Melting pot is not to everybody’s taste

LONDON

‘It’s a disgrace,” says Rose of the employment program at Westfield’s grand new shopping centre in Stratford.
“It was supposed to be jobs for the local people. I want to know who they class as local people. There’s a lot of foreigners here, but they don’t class as local people who have lived here forever.”
Rose, who asked that her real name not be used, was born and grew up in Stratford, a suburb she no longer recognises. She waves an arm at the multiracial crowd walking through the old, modest shopping centre of 99p shops and £5 clothing stalls like the one she runs: “You see what people are walking through here. There’s no one talking English.
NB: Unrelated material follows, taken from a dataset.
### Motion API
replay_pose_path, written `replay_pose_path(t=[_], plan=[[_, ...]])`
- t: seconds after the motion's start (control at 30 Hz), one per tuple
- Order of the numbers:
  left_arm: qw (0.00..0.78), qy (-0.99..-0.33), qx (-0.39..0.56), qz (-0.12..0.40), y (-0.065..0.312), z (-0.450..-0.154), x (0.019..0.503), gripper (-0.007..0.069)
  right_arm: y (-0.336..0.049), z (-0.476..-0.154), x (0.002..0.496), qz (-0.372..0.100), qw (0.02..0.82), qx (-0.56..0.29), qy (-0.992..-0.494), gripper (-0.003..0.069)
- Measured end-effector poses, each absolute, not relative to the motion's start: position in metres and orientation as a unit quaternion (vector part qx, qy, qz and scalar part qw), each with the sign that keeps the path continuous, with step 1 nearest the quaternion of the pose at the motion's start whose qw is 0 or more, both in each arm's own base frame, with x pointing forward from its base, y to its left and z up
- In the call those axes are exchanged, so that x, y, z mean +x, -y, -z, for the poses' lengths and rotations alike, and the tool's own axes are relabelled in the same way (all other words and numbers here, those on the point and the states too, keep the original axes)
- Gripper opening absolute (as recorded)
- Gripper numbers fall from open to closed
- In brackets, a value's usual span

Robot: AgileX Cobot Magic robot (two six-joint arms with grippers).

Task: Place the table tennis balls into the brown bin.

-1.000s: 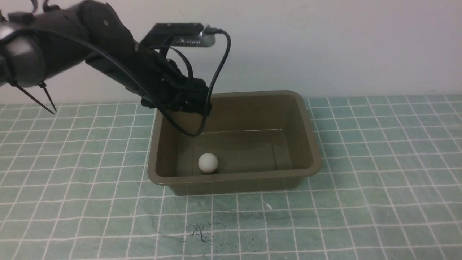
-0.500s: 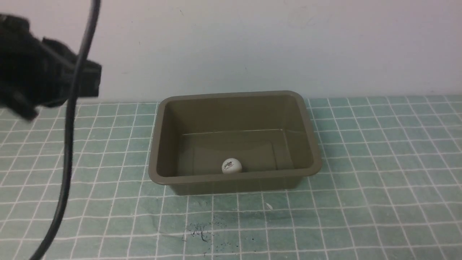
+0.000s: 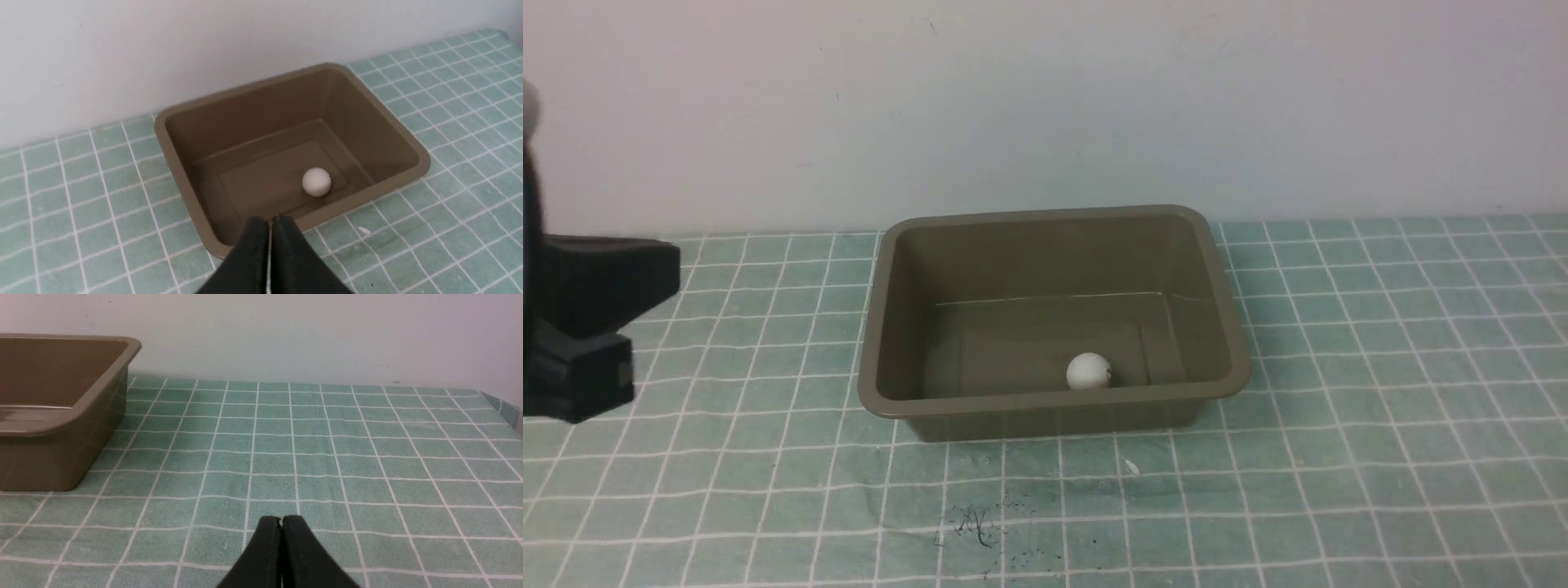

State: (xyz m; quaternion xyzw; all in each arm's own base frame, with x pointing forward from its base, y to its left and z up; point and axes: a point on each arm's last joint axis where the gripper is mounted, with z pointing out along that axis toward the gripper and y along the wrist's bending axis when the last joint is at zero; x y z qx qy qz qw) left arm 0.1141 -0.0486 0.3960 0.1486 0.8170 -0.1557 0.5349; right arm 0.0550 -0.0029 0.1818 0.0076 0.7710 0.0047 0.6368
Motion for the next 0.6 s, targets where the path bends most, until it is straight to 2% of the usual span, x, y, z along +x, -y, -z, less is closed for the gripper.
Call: replay_pose_path(t=[0.2,0.3,0.37,0.6], plan=[[0.581,-0.788,0.155,0.129,0.035,-0.399,0.081,-0.0005,0.003,-0.182,0.055,-0.005,0.637,0.008,-0.771,-0.0015],[0.604,-0.778,0.140,0.100,0.025,-0.374,0.066,-0.0005,0.003,-0.182,0.055,-0.005,0.637,0.008,-0.771,-0.0015],[0.618,-0.772,0.124,0.083,0.019,-0.351,0.061,-0.0005,0.003,-0.182,0.055,-0.004,0.637,0.007,-0.771,-0.0015],[0.638,-0.766,0.063,0.040,0.008,-0.240,0.054,-0.0005,0.003,-0.182,0.055,-0.004,0.637,0.007,-0.771,-0.0015]])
It’s loads of blacks and eastern Europeans. And all the money they get from the government.
“It’s very depressing when you have lived here all your life. I feel like a stranger in my own country.”
Rose is 62, an Anglo cockney of the kind traditionally associated with the East End. The people she grew up with are now in a minority. Only 34 per cent of people in the borough of Newham, where Stratford lies, are white. Like Rose, many of them are embittered by what they see as their entitlements to work and welfare being shared with newcomers who are seen as not having earned them.
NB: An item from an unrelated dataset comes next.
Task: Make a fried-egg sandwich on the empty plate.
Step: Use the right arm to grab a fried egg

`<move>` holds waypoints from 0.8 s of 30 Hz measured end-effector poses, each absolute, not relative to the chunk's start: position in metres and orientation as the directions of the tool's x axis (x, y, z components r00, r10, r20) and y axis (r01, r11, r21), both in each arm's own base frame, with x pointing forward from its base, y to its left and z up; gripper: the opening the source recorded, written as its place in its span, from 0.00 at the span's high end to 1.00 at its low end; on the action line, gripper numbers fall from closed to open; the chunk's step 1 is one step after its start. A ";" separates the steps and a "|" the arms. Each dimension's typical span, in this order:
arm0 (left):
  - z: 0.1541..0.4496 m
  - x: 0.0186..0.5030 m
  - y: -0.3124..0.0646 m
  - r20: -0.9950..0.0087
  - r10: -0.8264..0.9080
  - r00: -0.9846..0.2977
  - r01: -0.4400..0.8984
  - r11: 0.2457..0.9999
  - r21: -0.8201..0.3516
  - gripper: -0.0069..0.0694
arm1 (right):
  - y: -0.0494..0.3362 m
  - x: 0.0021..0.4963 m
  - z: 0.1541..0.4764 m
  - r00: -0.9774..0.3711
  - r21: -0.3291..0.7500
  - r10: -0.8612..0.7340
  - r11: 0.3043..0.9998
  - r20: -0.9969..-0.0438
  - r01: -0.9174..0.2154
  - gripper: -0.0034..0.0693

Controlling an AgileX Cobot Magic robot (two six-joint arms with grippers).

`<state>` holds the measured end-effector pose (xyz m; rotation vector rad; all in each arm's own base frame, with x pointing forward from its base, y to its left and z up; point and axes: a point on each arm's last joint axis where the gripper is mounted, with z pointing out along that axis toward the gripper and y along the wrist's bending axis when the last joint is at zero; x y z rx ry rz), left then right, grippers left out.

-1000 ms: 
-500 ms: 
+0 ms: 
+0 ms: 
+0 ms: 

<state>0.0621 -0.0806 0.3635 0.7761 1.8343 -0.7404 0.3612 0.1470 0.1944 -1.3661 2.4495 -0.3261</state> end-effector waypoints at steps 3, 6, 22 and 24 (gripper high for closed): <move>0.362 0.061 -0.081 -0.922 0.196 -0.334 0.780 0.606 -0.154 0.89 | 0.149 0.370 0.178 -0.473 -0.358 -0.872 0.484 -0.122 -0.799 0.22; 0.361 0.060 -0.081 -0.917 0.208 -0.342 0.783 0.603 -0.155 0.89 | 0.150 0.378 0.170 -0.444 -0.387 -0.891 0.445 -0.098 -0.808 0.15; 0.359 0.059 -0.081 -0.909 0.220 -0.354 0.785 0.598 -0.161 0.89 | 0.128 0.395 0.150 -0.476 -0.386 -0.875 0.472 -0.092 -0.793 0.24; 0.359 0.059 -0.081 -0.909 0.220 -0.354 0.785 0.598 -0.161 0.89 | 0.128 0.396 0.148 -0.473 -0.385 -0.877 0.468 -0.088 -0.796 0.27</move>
Rose still works in Stratford but moved out a few years ago to live in the home county of Essex, where many East Enders relocated as the world changed around them, and she feels sorry for the ones who stayed behind. “A lot of the youngsters still here, they ain’t got a job, none of ’em,” she says, shaking her head. “They’re often down here helping pack up stalls for a few bob.”
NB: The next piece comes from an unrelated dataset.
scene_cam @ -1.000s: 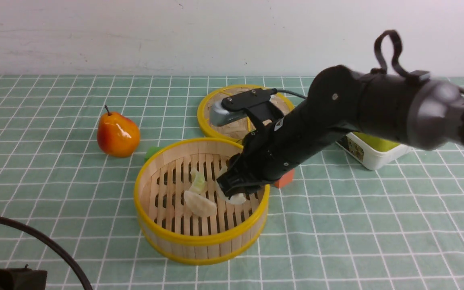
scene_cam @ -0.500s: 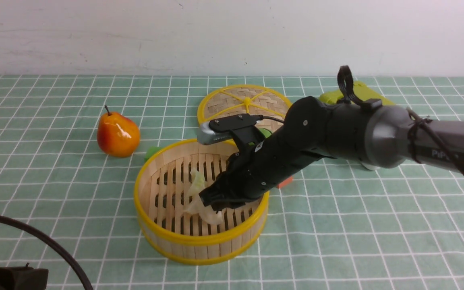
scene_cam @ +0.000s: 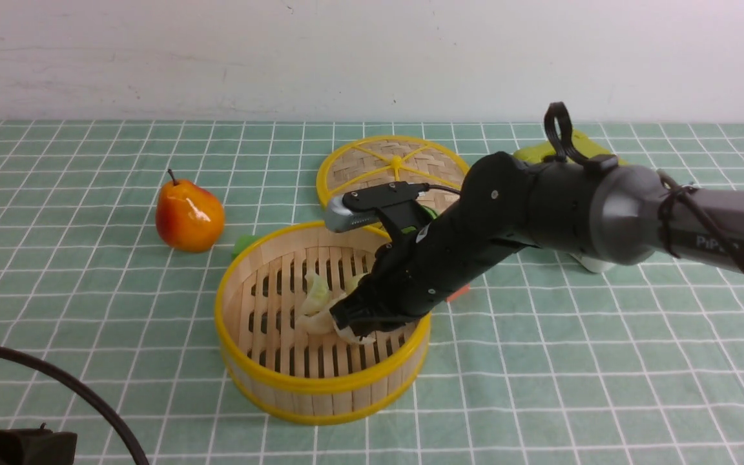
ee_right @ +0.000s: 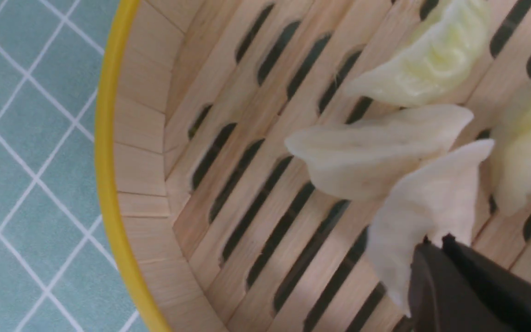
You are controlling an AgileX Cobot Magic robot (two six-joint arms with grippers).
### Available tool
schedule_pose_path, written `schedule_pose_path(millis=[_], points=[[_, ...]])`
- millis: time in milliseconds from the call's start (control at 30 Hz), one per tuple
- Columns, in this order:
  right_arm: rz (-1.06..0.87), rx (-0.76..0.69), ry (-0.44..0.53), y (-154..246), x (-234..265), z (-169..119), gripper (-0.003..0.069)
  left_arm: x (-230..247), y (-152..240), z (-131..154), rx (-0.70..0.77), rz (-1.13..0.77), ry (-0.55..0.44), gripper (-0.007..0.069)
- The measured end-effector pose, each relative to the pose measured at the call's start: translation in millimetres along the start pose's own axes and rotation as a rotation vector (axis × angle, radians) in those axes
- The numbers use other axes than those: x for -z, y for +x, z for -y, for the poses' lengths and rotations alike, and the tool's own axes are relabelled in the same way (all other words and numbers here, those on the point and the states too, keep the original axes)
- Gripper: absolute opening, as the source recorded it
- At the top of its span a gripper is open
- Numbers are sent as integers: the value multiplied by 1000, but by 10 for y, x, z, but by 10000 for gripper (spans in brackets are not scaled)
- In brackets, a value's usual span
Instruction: Put the dumplings into the steamer on the table with the blue tablecloth.
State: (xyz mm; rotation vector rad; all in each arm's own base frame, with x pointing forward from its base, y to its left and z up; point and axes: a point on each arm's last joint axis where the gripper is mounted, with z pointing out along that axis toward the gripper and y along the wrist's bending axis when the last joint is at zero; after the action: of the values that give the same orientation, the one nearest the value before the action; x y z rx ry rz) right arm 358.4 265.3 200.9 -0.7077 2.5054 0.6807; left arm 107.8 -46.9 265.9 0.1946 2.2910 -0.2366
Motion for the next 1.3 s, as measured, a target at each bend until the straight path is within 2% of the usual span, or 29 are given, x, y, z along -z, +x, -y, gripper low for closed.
schedule_pose_path(millis=[267,400,600,733,933,1133,1300], points=[[88,45,-39,-255,213,-233,5,0,-9,5,0,10,5,142],[119,44,-29,-278,157,-241,8,0,-11,7,0,12,7,143],[124,35,23,-219,-159,-87,16,0,-12,6,-1,13,7,143],[123,45,14,-203,-196,-161,20,0,-12,6,-1,13,7,145],[103,190,-12,-137,-278,-399,24,0,-13,6,-1,14,7,146],[37,284,-37,-68,-289,-442,31,0,-12,6,-1,13,6,149],[57,335,-44,-171,91,-519,41,0,-5,1,-1,5,2,150]])
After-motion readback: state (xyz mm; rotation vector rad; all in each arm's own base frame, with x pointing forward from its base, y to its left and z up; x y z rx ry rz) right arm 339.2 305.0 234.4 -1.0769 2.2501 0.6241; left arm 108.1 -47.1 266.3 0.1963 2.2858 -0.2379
The young people are the descendants of the dock and factory workers left bereft when their workplaces moved or closed. Not only has their work disappeared but so has the close-knit community described in a 1957 book, Family and Kinship in East London. That study found that “everybody knew each other there, everyone was related to each other”, says Professor Anne Power of the London School of Economics.
Power did a 10-year study of today’s East End families for the book Towards a More Equal Society and found locals who felt the heart had been ripped out of their community.
“The white community there used to be the elite of our [working class] workforce and they have not got over the loss of that tradition,” she says.
“Families that stayed in the East End do tell you that their community has gone and that they have lost all purpose and hope. The skills they had are no longer valued and the schools clearly haven’t been able to capture enough of the ones that are left.”
But Anglo cockneys themselves are only one small moment in time in the history of the East End, which has, for hundreds of years, been a magnet for migrants. It has taken in country folk from the farms of England and Ireland, French Huguenots fleeing religious persecution and eastern European Jews fleeing 19th-century anti-Semitism and then the Nazis.
The Institute of Social and Economic Research reports that Britain now has more than 2 million people of mixed race, outnumbering those who class themselves as black or as being of Indian origin. Earlier research by the Policy Studies Institute found that by 1997 half of black men and a third of black women in relationships had a white partner, as did a fifth of Asian men and one in 10 Asian women.
While there is unhappiness among some who feel displaced by ethnic change, it is clear that on that most intimate of levels, integration is going very well indeed.